Understanding Support Reactions in Beams

In structural engineering, a beam is a structural element that primarily resists loads applied laterally to the beam's axis. These loads induce internal forces such as shear forces and bending moments within the beam. To maintain equilibrium, the supports of the beam exert forces back onto the beam, known as support reactions.

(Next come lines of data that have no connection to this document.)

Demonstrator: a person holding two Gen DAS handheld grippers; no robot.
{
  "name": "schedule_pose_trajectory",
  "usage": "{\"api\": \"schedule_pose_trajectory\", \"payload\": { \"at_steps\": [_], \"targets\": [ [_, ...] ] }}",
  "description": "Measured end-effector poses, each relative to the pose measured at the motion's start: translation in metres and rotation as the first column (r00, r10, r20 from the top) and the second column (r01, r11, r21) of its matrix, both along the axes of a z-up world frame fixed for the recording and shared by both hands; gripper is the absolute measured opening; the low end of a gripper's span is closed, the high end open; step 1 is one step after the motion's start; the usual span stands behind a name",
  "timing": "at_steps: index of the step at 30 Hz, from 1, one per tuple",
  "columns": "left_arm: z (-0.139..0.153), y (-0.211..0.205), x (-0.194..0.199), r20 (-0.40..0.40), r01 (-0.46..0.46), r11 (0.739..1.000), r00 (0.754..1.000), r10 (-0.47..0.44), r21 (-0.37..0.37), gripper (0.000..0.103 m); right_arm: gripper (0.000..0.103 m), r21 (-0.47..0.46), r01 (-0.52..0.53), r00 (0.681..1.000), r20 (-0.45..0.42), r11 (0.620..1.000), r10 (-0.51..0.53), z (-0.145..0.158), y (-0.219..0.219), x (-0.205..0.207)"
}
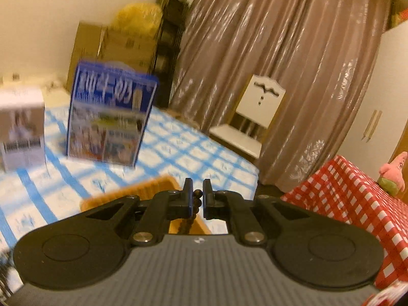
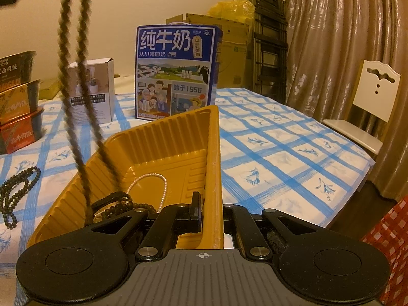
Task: Organize jewelry
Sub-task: 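Lower the strand into the orange tray and open the left gripper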
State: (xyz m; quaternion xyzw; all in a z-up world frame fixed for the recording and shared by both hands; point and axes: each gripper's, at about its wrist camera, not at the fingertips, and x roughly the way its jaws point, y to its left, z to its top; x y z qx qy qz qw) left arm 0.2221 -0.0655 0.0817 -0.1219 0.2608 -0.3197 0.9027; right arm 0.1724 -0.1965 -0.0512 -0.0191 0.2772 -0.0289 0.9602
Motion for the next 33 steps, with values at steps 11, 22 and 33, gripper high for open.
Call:
{"api": "schedule_pose_trajectory", "payload": {
  "at_steps": [11,22,33],
  "targets": [
    [-0.099,-0.009,0.025,-0.294,-0.01,1.0,0.956,0.015,0.02,0.006,0.005,0.006,0.006,1.0,-0.007,1.0,-0.005,-0.003,-0.004,-0.001],
    [-0.132,-0.02,0.023,-0.307,-0.013,0.989,0.95,0.058,0.145,0.028,0.005,0.006,0.006,1.0,-0.007,1.0,-0.006,-0.003,-0.004,-0.001],
    [-0.112,0.012,0.02,-0.247,-0.13,0.972,0.953,0.177,0.198,0.039,0.005,0.013,0.011,1.0,-0.013,1.0,-0.01,-0.005,-0.007,-0.002]
  ]
}}
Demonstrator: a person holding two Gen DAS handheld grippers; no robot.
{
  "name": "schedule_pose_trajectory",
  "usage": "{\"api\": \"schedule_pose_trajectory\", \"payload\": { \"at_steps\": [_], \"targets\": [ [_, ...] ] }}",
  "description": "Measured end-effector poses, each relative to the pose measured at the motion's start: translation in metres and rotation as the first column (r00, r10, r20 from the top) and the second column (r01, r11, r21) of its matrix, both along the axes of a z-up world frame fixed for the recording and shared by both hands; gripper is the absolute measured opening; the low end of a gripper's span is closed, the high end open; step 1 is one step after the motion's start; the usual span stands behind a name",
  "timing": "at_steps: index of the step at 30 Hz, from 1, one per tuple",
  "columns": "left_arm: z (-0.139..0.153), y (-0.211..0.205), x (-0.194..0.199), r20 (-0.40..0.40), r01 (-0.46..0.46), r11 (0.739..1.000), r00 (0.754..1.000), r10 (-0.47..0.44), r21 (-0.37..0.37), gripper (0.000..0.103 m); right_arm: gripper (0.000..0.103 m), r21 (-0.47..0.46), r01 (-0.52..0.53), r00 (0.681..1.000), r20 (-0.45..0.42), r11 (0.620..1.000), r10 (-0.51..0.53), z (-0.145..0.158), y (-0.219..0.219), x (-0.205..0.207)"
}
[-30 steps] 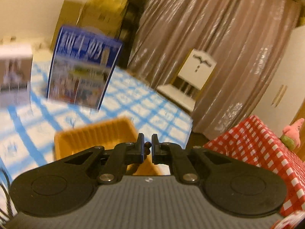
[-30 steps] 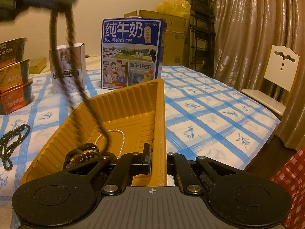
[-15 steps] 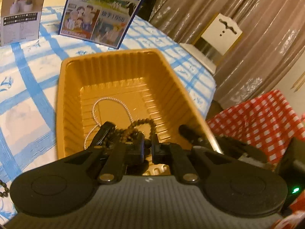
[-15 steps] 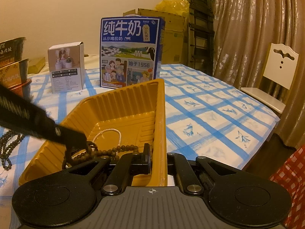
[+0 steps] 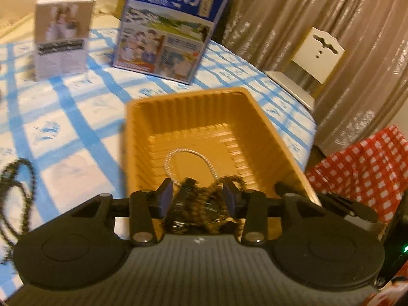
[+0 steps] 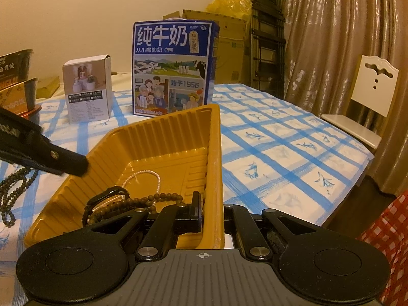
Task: Organize jewelry
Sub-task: 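Lower the strand into the orange tray and open the left gripper, then move the left gripper to the last dark green bead strand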
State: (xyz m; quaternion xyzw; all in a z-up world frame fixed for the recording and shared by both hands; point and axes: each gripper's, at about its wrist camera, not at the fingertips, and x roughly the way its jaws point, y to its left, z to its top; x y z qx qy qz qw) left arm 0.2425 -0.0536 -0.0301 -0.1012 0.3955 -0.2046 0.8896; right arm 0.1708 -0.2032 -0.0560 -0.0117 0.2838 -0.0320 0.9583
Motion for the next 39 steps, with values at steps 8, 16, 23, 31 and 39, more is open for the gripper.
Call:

What are Support Reactions?

Support reactions are the forces and moments developed at the supports of a structure to counteract the applied external loads and maintain static equilibrium. For a simply supported beam, which rests on two supports (typically a pin support at one end and a roller support at the other), there are usually two vertical reactions to calculate: one at each support.

Types of Supports:

  • Pin Support: Prevents translation in both horizontal and vertical directions but allows rotation. It provides two reaction components: one horizontal and one vertical. For simply supported beams with only vertical loads, the horizontal reaction is typically zero.
  • Roller Support: Prevents translation only in the direction perpendicular to the surface it rests on (usually vertical) but allows both horizontal translation and rotation. It provides only one reaction component: a vertical force.

Our calculator focuses on the vertical reactions for a simply supported beam, which is a common and fundamental case in structural analysis.

Why are Reactions Important?

  1. Equilibrium: Reactions ensure that the beam remains in static equilibrium, meaning it is neither accelerating nor rotating. The sum of all forces and moments acting on the beam must be zero.
  2. Design: Knowing the support reactions is the first critical step in designing a beam. These forces determine the shear forces and bending moments throughout the beam, which are essential for selecting appropriate beam materials, cross-sections, and dimensions to prevent failure.
  3. Foundation Design: The reactions are transmitted to the foundations or supporting structures, so their magnitudes are crucial for designing those elements as well.

How are Reactions Calculated? (Principles of Static Equilibrium)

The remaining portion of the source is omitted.